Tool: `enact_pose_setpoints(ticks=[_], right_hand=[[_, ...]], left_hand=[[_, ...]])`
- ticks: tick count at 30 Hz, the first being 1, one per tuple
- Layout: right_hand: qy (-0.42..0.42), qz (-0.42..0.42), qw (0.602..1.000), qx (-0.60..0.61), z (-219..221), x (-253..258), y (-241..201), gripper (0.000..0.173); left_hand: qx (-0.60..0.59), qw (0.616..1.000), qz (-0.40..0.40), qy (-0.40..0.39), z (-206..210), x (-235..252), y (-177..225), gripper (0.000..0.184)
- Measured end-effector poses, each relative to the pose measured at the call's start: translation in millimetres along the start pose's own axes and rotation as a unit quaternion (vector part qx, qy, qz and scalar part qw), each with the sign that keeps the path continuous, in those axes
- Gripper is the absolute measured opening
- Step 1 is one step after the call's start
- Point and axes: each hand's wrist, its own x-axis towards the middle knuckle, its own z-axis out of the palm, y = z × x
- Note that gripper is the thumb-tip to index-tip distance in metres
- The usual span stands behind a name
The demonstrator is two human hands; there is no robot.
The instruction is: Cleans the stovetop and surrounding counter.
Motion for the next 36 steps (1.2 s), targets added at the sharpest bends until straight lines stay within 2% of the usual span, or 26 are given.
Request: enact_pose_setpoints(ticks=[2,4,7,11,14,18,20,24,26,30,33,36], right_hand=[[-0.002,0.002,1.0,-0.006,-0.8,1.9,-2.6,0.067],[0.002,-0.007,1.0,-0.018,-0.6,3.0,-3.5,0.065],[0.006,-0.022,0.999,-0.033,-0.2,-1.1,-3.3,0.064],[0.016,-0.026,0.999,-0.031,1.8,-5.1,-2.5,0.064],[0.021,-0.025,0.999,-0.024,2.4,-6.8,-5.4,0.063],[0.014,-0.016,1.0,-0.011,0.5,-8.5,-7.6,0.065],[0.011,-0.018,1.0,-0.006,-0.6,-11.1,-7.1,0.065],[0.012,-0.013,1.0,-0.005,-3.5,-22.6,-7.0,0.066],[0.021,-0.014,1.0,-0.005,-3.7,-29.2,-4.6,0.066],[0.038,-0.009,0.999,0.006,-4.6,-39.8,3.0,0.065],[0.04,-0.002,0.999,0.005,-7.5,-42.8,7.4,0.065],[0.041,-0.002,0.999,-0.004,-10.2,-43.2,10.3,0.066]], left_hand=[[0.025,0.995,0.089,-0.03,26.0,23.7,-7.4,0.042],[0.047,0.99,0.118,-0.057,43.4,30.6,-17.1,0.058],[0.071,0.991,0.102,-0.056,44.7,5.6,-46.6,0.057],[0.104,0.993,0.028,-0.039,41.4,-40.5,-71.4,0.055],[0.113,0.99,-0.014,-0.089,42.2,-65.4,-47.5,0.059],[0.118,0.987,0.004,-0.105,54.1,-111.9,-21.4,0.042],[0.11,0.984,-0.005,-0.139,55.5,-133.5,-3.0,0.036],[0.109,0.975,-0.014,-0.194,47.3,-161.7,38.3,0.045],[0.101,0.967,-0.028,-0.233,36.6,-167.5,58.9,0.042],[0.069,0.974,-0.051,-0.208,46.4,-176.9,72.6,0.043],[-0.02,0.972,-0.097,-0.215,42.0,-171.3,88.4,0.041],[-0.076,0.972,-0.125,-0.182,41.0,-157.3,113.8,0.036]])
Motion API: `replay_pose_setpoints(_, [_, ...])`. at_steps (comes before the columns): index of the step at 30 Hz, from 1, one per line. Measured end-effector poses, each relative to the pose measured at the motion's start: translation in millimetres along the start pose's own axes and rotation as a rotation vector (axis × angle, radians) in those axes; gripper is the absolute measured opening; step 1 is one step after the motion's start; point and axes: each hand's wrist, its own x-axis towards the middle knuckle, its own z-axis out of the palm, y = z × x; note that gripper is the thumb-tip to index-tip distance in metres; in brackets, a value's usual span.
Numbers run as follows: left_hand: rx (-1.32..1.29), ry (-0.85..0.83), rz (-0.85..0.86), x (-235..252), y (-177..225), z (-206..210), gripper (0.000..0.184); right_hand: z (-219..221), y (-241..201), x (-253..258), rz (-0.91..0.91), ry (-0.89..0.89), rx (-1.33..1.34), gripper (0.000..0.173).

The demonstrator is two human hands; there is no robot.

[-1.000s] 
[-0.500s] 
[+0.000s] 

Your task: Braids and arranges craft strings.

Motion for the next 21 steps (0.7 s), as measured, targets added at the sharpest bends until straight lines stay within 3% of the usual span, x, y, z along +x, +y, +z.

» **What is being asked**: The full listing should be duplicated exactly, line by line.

» **Solution to the exercise**:
Tool: `enact_pose_setpoints(ticks=[_], right_hand=[[_, ...]], left_hand=[[_, ...]])`
- ticks: tick count at 30 Hz, the first being 1, one per tuple
- Layout: right_hand: qy (-0.42..0.42), qz (-0.42..0.42), qw (0.602..1.000), qx (-0.60..0.61), z (-219..221), x (-253..258), y (-241..201), gripper (0.000..0.173); left_hand: qx (-0.60..0.59), qw (0.616..1.000), qz (-0.40..0.40), qy (-0.40..0.39), z (-206..210), x (-235..252), y (-177..225), gripper (0.000..0.184)
- Measured end-effector poses, each relative to the pose measured at the call's start: translation in millimetres along the start pose's own axes and rotation as a unit quaternion (vector part qx, qy, qz and scalar part qw), each with the sign that keeps the path continuous, in those axes
- Gripper is the absolute measured opening
- Step 1 is one step after the call's start
- Point and axes: each hand's wrist, its own x-axis towards the middle knuckle, its own z-axis out of the palm, y = z × x
- Note that gripper is the thumb-tip to index-tip distance in metres
- The usual span stands behind a name
The demonstrator is two human hands; there is no robot.
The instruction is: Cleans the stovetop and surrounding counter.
Motion for the next 36 steps (1.2 s), targets added at the sharpest bends until straight lines stay within 2% of the usual span, or 26 are given.
Request: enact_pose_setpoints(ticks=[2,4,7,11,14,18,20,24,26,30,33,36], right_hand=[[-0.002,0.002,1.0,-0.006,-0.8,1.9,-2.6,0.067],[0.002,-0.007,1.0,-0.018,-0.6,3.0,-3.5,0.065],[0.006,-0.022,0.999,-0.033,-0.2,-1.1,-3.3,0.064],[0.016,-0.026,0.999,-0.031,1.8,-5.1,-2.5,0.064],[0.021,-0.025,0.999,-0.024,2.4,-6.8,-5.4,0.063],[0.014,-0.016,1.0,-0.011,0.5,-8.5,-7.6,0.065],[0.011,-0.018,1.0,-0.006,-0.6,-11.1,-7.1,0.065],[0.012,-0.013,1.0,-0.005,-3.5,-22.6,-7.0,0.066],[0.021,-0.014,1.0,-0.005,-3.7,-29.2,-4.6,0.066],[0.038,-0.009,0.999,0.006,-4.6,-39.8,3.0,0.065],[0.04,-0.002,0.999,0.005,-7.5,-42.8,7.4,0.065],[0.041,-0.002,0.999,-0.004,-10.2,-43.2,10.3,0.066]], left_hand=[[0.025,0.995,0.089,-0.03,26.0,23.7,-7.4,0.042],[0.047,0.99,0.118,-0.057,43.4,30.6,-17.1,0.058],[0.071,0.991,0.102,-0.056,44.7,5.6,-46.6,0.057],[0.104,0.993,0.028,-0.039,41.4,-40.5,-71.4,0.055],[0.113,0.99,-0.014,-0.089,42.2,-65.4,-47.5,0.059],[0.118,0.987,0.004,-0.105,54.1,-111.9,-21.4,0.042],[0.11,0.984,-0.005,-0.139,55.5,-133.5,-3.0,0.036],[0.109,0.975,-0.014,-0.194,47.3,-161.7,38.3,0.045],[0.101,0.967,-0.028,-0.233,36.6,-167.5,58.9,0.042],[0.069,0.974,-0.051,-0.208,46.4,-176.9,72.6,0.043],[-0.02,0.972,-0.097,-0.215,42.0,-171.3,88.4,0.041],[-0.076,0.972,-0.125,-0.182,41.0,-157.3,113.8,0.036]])
Motion API: `replay_pose_setpoints(_, [_, ...])`. at_steps (comes before the columns): index of the step at 30 Hz, from 1, one per line. Measured end-effector poses, each relative to the pose measured at the motion's start: translation in millimetres along the start pose's own axes and rotation as a rotation vector (axis × angle, radians) in those axes; gripper is the absolute measured opening; step 1 is one step after the motion's start; point and axes: each hand's wrist, its own x-axis towards the middle knuckle, its own z-axis out of the palm, y = z × x; note that gripper is the thumb-tip to index-tip distance in metres; in brackets, a value's usual span.
Numbers run as follows: left_hand: rx (-1.32..1.29), ry (-0.85..0.83), rz (-0.85..0.86), x (-235..252), y (-177..225), z (-206..210), gripper (0.000..0.184); right_hand: z (-219..221), y (-241..201), x (-253..258), rz (-0.91..0.91), ry (-0.89..0.89), rx (-1.33..1.34), gripper (0.000..0.173).

The demonstrator is two human hands; there is no robot.

[-1.000s] 
[-0.500s] 
[+0.000s] 

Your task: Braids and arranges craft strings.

Motion for the next 21 steps (0.7 s), as measured, targets added at the sharpest bends until straight lines stay within 3% of the usual span, x, y, z along +x, +y, +z.

No further answer is expected.